TASK ITEM —
Where does the string "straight" occur in the entries below? Copy every line where it does.
•••••
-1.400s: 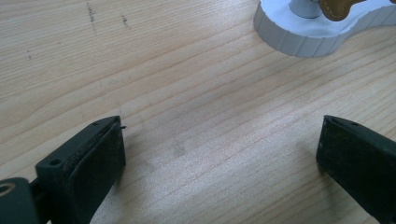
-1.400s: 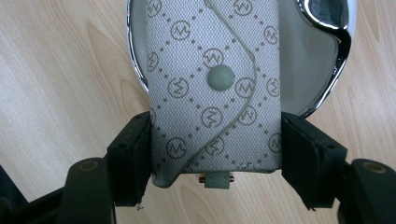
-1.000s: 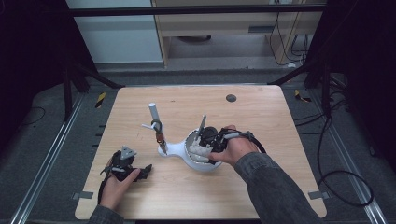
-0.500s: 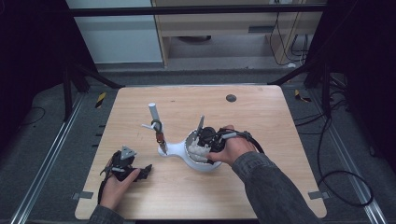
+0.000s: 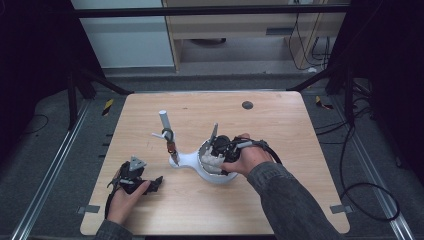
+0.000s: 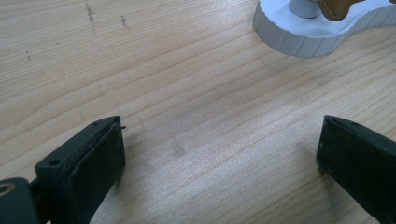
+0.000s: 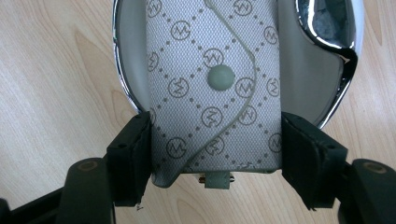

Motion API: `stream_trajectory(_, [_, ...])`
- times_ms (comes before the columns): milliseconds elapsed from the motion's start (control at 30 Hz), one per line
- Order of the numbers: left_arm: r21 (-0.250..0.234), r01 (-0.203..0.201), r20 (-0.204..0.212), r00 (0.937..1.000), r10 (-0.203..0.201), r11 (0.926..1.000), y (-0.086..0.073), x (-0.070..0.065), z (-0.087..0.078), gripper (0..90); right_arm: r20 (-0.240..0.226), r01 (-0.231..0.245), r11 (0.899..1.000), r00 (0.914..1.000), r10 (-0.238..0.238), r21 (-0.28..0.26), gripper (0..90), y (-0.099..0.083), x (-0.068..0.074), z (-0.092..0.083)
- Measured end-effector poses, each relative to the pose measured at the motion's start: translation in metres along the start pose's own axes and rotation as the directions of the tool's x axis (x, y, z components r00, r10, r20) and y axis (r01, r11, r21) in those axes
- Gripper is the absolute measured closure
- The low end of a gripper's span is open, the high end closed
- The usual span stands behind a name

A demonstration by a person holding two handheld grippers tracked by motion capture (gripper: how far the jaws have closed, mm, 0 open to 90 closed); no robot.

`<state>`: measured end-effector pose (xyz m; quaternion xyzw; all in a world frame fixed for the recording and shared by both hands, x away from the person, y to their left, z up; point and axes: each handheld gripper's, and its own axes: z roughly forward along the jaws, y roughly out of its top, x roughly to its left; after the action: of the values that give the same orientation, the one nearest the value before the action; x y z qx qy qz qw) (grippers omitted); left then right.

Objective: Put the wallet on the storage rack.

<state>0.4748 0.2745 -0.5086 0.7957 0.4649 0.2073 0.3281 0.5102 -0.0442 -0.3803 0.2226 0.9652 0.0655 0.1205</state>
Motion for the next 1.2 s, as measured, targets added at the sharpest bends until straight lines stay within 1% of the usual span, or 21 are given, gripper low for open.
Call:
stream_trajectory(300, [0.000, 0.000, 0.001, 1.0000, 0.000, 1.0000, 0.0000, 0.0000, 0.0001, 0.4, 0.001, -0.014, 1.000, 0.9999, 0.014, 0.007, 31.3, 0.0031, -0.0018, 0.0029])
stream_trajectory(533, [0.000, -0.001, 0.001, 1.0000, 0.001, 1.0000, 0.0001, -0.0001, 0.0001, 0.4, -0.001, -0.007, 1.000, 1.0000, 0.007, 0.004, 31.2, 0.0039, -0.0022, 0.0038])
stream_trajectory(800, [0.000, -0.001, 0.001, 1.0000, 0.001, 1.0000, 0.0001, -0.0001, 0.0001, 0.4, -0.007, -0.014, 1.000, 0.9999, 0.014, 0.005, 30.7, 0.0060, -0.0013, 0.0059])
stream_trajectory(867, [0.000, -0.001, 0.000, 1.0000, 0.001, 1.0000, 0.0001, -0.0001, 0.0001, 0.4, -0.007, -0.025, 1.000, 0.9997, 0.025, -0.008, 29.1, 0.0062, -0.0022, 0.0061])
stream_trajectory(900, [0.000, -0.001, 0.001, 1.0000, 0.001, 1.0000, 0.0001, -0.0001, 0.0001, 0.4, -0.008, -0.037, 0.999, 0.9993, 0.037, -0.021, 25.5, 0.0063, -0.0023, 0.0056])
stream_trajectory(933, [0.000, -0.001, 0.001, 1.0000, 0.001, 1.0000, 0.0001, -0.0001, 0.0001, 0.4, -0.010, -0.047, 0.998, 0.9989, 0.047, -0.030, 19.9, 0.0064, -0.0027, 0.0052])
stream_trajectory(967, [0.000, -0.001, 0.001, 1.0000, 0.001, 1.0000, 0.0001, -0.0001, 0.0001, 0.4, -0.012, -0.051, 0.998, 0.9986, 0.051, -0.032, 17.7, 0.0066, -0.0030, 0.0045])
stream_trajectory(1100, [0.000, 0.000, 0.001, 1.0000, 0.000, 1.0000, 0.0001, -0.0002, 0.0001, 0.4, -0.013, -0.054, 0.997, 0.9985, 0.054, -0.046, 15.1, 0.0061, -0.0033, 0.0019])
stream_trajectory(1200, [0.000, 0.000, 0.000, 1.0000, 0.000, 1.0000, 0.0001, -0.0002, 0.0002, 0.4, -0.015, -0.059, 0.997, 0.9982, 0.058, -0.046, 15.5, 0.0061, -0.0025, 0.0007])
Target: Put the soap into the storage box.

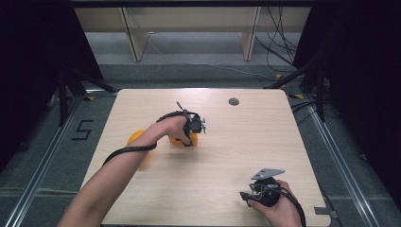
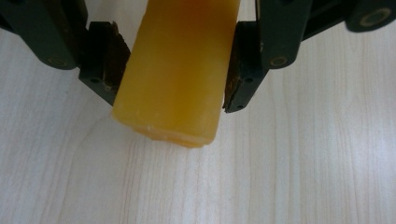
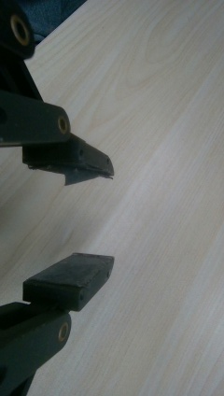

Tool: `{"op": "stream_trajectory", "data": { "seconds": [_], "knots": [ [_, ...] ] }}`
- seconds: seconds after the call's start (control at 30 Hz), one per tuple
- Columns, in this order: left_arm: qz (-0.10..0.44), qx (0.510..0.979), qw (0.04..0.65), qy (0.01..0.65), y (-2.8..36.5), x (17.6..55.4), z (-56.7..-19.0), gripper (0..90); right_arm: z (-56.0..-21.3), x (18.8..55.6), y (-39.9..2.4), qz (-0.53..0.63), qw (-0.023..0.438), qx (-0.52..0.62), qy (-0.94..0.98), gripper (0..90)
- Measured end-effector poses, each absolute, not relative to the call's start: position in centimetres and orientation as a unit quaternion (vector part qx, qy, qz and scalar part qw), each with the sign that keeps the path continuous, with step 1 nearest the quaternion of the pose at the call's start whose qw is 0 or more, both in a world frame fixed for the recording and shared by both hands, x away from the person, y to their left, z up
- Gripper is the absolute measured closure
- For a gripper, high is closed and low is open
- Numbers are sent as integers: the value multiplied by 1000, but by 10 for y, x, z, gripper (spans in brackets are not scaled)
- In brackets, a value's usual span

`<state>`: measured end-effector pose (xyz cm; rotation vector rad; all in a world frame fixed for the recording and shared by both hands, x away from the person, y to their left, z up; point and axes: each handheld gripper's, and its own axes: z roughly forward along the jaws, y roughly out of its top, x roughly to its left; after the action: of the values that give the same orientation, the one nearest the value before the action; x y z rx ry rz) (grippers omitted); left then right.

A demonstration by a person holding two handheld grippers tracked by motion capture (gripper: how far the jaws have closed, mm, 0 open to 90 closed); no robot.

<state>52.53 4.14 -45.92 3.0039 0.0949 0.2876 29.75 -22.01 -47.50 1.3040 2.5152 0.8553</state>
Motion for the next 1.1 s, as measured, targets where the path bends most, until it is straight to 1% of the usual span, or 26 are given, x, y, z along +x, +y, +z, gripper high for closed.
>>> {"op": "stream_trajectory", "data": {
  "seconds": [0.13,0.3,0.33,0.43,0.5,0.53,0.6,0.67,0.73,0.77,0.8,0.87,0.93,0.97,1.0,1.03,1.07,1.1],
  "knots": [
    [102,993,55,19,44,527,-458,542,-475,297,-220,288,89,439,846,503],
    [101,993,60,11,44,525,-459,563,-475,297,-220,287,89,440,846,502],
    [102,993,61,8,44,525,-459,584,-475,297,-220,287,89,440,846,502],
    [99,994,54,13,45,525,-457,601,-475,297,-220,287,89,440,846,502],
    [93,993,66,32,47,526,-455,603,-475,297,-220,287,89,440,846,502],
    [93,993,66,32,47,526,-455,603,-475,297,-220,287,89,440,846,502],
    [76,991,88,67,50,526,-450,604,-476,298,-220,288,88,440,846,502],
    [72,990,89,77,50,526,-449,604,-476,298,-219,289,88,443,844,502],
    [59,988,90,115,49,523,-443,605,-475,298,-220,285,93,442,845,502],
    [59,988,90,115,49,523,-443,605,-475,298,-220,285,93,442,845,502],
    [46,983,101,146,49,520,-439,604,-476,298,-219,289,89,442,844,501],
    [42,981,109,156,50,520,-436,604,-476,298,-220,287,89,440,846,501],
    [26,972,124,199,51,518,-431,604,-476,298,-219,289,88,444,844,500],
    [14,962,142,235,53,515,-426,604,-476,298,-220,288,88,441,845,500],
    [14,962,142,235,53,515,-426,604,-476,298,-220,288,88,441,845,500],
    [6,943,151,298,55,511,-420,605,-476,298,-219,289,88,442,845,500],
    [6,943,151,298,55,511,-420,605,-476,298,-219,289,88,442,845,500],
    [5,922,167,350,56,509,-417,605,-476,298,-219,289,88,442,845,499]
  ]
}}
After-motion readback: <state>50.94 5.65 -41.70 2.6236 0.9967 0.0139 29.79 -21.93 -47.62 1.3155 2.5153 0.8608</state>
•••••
EXPECTED ANSWER —
Motion for the next 1.2 s, as measured, targets added at the sharpest bends until straight lines stay within 1% of the usual span, or 21 are given, gripper low for open.
Motion for the next 1.1 s, as measured, targets where the path bends most, until it is straight to 1% of the usual span, or 26 are given, x, y, z along +x, +y, +z, gripper high for closed.

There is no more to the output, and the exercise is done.